Judge Eakin's colleagues in the state's supreme court found against the woman, but he disagreed, writing: "A groom must expect matrimonial pandemonium/ When his spouse finds he's given her cubic zirconium/ Given their history and Pygmalion relation/ I find her reliance was with justification." And in a case dealing with a pre-nuptial agreement, Judge Eakin rejected a husband's effort to have the contract rescinded. He wrote: "A deal is a deal if fairly undertaken/ And we find disclosure was fair and unshaken."

The judge has argued that he is not trivialising the law and that he would only issue a rhyming judgment if the case merited it.

"I would never do it in a serious criminal case. The subject of the case has to call for a little 'grin and bear'," he told The New York Times. "You have an obligation as a judge to be right, but you have no obligation to be dull."

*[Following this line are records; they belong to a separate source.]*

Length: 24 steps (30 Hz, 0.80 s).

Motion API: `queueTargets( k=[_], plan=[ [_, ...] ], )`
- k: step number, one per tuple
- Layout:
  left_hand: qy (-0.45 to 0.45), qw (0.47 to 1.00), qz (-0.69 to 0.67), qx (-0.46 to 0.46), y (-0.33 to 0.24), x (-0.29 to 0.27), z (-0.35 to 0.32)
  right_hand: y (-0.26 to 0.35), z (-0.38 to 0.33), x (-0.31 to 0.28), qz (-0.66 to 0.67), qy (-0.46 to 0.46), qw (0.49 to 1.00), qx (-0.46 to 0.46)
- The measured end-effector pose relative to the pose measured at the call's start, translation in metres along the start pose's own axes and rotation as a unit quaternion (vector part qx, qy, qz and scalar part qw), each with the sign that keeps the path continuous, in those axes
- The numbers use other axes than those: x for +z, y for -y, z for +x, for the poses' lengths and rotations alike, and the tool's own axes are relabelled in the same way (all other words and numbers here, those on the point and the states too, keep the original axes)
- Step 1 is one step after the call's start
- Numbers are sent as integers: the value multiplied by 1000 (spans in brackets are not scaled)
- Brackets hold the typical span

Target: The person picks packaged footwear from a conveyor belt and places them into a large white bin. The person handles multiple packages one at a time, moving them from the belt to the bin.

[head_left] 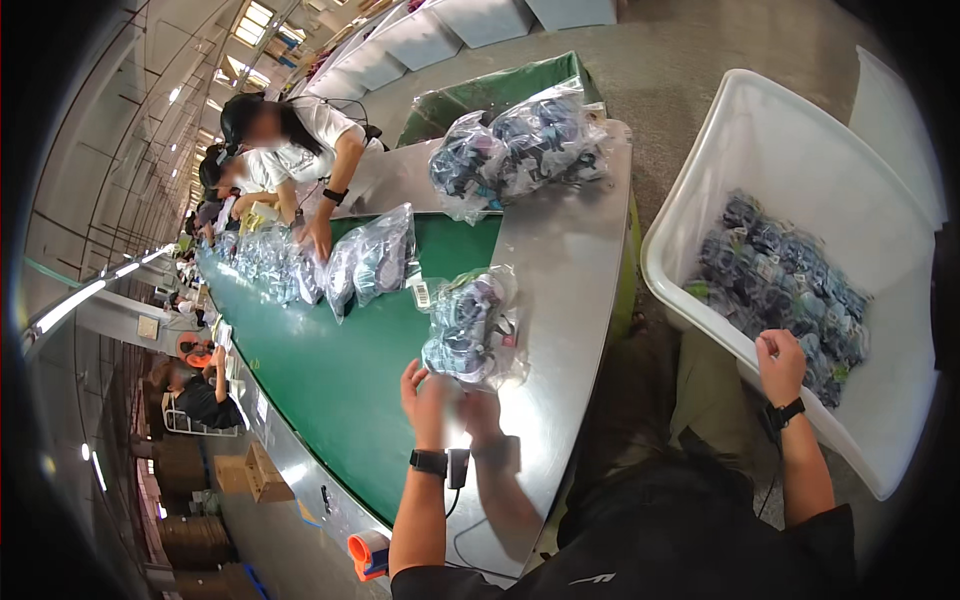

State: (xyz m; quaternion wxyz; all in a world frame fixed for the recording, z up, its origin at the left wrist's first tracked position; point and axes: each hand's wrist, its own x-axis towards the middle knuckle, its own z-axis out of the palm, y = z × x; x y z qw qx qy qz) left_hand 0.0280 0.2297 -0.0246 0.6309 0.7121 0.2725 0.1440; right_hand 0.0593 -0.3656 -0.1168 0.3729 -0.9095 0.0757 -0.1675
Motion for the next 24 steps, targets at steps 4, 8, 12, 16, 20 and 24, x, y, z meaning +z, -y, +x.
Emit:
queueTargets(
  k=[4,8,12,16,20,24],
  plan=[
    [-12,988,-119,-93,-23,32,-12,5,0,-2,-5,-7,1000,0],
    [-25,989,-112,-97,-6,64,20,5,-2,-3,-8,1,1000,12],
    [-133,990,3,-43,9,83,71,-1,-6,-5,5,-3,1000,2],
    [-61,988,-137,-21,-2,89,47,-4,-6,-9,36,1,999,0],
    [51,981,-178,-56,-28,94,-10,15,-8,-9,127,-34,991,29],
    [232,931,-260,-107,-29,110,-64,65,-20,1,291,98,950,60]
  ],
)
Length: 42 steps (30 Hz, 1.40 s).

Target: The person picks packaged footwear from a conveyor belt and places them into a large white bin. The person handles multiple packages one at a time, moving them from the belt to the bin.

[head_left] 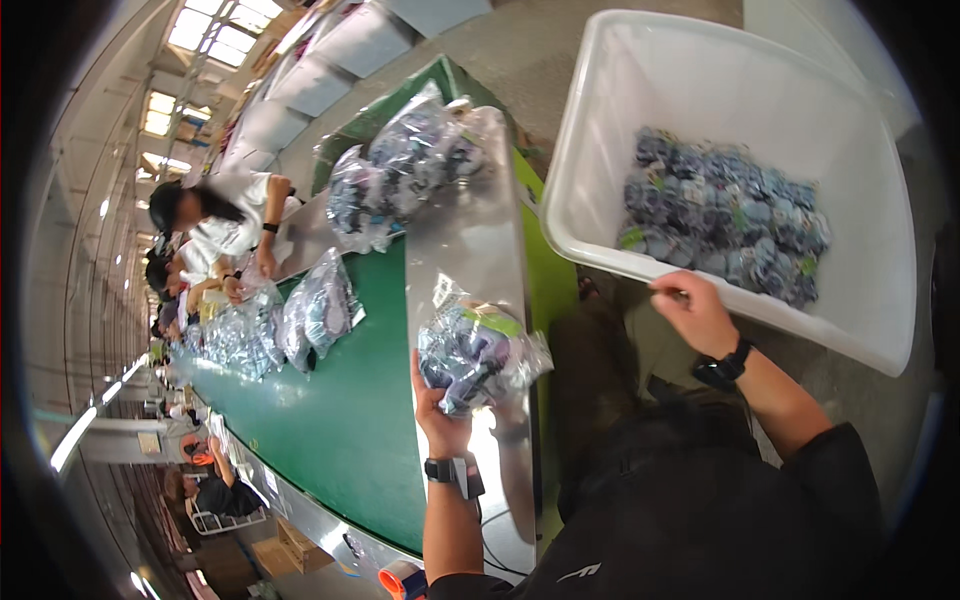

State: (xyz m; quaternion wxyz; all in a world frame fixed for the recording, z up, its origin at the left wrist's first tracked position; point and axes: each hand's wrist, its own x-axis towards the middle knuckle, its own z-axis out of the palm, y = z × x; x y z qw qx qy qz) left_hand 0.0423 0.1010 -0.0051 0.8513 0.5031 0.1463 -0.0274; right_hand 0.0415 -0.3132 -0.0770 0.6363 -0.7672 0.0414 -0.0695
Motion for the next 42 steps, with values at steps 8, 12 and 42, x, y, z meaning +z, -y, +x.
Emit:
queueTargets(
  k=[8,12,42],
  plan=[
    [61,996,58,-16,33,73,-37,66,-11,52,145,293,941,84],
    [78,992,95,-7,33,89,-44,68,-10,45,133,293,943,84],
    [136,975,173,-24,44,126,-61,49,11,2,294,198,920,168]
  ],
)
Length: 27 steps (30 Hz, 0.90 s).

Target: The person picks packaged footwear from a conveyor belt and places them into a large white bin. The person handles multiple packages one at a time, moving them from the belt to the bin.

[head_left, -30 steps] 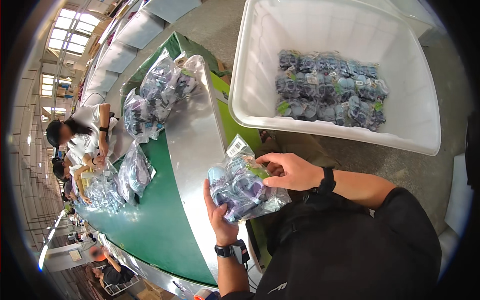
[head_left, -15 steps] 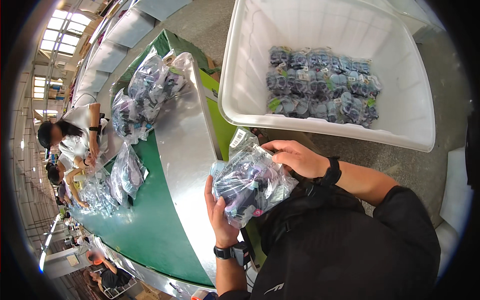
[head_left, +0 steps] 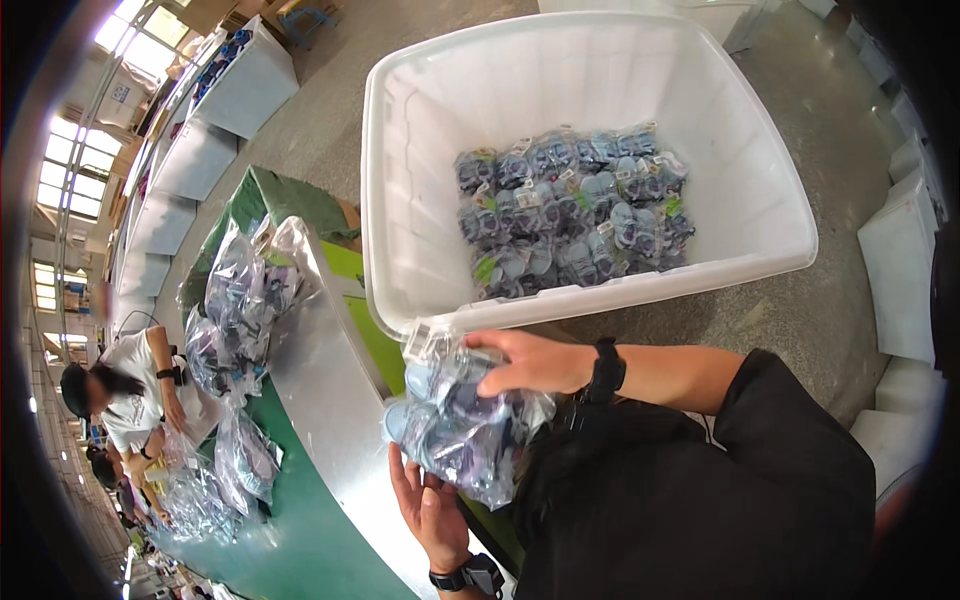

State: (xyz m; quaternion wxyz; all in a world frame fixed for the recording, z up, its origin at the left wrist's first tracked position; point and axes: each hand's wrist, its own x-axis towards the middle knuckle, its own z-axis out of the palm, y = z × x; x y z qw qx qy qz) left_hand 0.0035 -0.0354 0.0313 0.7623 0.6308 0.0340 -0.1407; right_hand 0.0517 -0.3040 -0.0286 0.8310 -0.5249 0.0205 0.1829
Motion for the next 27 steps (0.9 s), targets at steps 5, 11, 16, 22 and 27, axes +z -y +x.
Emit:
queueTargets(
  k=[5,11,16,22,27],
  plan=[
    [-71,997,35,21,-2,-13,4,43,-6,-52,75,-93,989,-87],
    [-115,992,52,15,-2,-42,0,46,-7,-144,38,-292,948,-124],
    [-128,990,59,-2,0,-62,-5,3,-13,-220,-463,-404,789,-21],
    [-148,985,87,-8,-1,-87,-8,-8,-33,-208,-378,-305,874,-23],
    [-161,983,88,-22,-1,-114,10,-15,-36,-151,-406,-265,872,-70]
  ],
)
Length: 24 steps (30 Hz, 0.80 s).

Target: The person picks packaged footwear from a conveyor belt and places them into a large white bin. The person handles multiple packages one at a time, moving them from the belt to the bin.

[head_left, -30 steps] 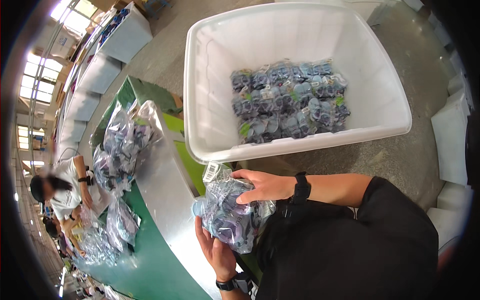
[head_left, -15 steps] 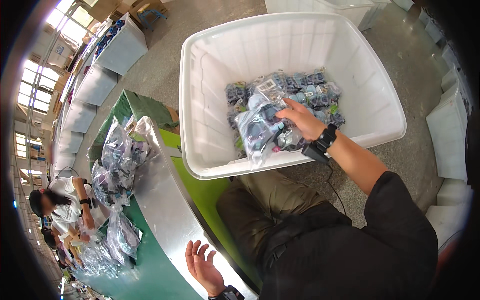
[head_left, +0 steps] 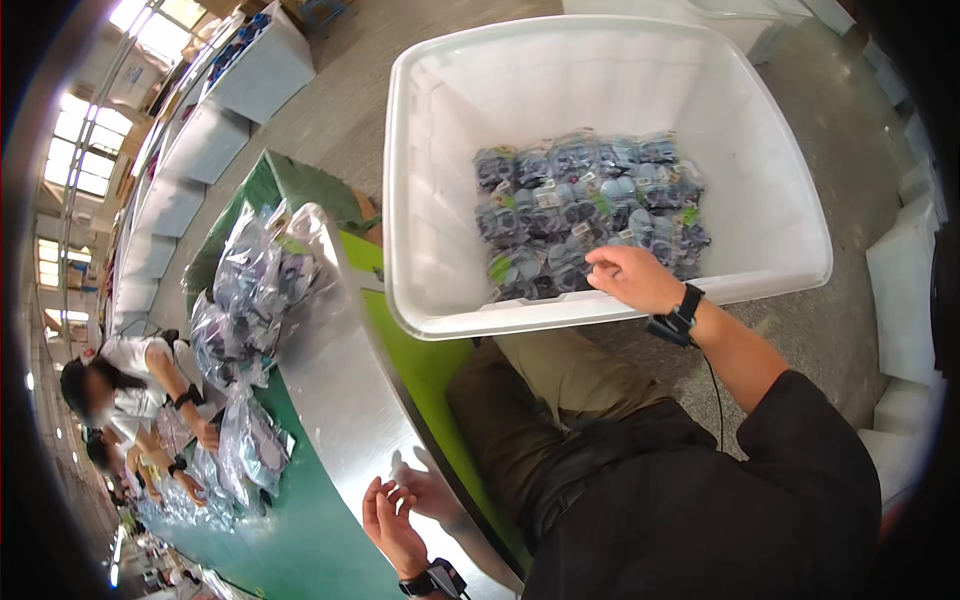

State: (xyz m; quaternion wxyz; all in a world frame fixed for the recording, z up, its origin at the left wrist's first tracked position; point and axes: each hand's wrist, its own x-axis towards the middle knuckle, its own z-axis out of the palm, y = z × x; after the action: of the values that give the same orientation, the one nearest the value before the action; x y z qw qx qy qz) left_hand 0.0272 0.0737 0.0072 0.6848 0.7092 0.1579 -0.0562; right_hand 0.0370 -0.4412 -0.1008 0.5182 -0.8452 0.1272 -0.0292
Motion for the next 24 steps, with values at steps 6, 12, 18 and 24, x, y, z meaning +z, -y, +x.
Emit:
queueTargets(
  k=[6,12,18,24],
  plan=[
    [-66,995,64,26,-5,-51,43,25,-11,47,-122,-13,983,-134],
    [-214,947,216,108,2,-132,134,39,-12,66,-208,-68,963,-159],
    [-383,780,442,224,-8,-218,231,36,-12,72,-220,-74,962,-145],
    [-389,840,360,119,-1,-264,304,35,-10,76,-240,-85,954,-156]
  ],
)
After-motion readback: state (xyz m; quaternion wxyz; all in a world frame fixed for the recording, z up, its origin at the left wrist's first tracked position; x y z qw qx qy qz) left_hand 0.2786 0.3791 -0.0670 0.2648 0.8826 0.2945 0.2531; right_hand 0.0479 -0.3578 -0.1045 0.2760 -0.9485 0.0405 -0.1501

But the judge's poetic efforts have not pleased his colleagues. When he wrote a judgment last month in the form of seven quatrains, he was berated by them. Judge Ralph Cappy said – without resorting to a hint of rhyme or meter – that "every jurist has the right to express him or herself in a manner the jurist finds appropriate". But he added: "[I am concerned about] the perception that the public might form when an opinion of the court is reduced to rhyme."